The grasshopper thinks the ant is a fool and laughs and dances and plays the summer away.
Come winter, the shivering grasshopper calls a press conference and demands to know why the ant should be warm and well fed while others are cold and starving.
CBS, NBC, PBS, CNN, and ABC show up to provide pictures of the shivering grasshopper next to a video of the ant in his comfortable home with a table filled with food. America is stunned by the sharp contrast.
How can this be, that in a country of such wealth, this poor grasshopper is allowed to suffer so? Kermit the Frog appears on Oprah with the grasshopper, and everybody cries when they sing, "It's Not Easy Being Green."

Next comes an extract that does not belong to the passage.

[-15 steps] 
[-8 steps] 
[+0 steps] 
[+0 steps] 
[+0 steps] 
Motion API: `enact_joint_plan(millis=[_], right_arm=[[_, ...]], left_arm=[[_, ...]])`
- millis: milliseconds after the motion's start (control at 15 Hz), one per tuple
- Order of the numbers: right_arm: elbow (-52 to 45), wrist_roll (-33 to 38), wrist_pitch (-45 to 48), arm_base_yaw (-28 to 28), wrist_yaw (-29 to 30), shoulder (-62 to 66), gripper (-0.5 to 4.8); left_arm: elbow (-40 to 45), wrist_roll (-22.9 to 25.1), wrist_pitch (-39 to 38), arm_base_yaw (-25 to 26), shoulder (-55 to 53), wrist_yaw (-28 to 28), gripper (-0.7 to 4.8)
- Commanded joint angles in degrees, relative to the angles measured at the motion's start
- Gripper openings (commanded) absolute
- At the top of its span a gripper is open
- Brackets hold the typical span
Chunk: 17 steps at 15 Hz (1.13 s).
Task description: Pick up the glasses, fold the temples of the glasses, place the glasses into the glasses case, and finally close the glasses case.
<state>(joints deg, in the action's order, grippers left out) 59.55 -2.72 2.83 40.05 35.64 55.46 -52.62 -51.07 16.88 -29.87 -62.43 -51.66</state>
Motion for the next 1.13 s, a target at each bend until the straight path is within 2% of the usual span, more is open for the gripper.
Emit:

Jesse Jackson stages a demonstration in front of the ant's house where the news stations film the group singing, "We shall overcome." Jesse then has the group kneel down to pray to God for the
grasshopper's sake.The reverend Al Sharpton interrupts his vigil aimed
at frying the Duke Lacross Team to come to the grasshopper's aid...
Nancy Pelosi, John Kerry & Harry Reid exclaim in an interview with Larry King that the ant has gotten rich off the back of the grasshopper, and both call for an immediate tax hike on the ant to make him pay his fair share.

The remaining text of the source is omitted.